Kiernan jumped to his feet and bowed. “Excellency.”
“Not quite yet, Admiral, but, if you don’t mind, I’d like to have a word with the Commander. Alone.”
“Of course, Excellency.” He hurried out. The doctor followed more slowly, stopping to address Ransahov. “And I’ll see you in my surgery in one hour. Prompt.” She started to leave, but paused at the door long enough to quip, “And Commander, you’re still recuperating so I’d appreciate it if you and Wolf would refrain from any sexual gymnastics until at least tomorrow.”
Fitz waited as the soon-to-be Emperor strolled around the room, inspecting each piece of artwork, each painting, looking everywhere but in her direction.

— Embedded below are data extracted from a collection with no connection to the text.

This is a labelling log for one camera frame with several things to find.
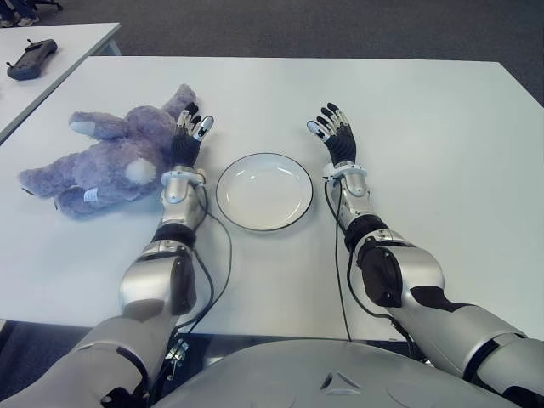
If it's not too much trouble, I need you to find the grey robot torso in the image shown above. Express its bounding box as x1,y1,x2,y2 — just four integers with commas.
150,337,511,408

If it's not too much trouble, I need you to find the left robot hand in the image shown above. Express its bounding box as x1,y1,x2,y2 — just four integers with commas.
169,100,216,171

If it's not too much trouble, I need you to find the metal table clamp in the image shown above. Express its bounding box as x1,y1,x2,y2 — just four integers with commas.
163,339,190,383

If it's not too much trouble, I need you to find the white side table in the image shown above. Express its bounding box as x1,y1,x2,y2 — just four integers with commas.
0,22,123,145

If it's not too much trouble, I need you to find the pair of shoes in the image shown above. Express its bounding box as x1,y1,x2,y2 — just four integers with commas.
0,8,40,29

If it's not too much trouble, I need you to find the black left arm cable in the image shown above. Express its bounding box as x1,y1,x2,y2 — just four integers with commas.
167,182,234,341

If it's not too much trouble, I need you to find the white plate black rim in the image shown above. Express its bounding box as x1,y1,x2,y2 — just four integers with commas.
215,151,315,234

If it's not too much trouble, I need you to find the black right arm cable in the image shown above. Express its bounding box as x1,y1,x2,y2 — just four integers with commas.
323,178,399,343

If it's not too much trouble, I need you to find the black remote controller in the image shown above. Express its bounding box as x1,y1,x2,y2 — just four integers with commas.
5,38,60,81

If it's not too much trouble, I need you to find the purple plush bunny doll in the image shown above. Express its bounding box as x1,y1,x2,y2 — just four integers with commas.
17,83,201,220

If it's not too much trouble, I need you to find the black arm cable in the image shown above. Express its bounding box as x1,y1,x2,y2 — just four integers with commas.
167,182,234,341
323,178,399,343

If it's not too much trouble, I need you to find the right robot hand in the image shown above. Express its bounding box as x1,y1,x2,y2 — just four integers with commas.
305,101,359,167

“I feel like I should be out there killing bugs with the rest of them, but Wolf informed me that I’m too valuable now to take that kind of risk.” Ransahov absently reached up to stroke her fingers across the eye patch but dropped her hand.
“I guess I’ll have to stop that. Doctor Rauschtonkowski assured me it’s quite a simple procedure to remove the defective ocular prosthesis and then my body will regenerate a new eye. The only tricky part seems to be keeping a Lazzinair anesthetized throughout the surgery, but I gather she’s accustomed to that. It will seem strange to have sight in that eye again.”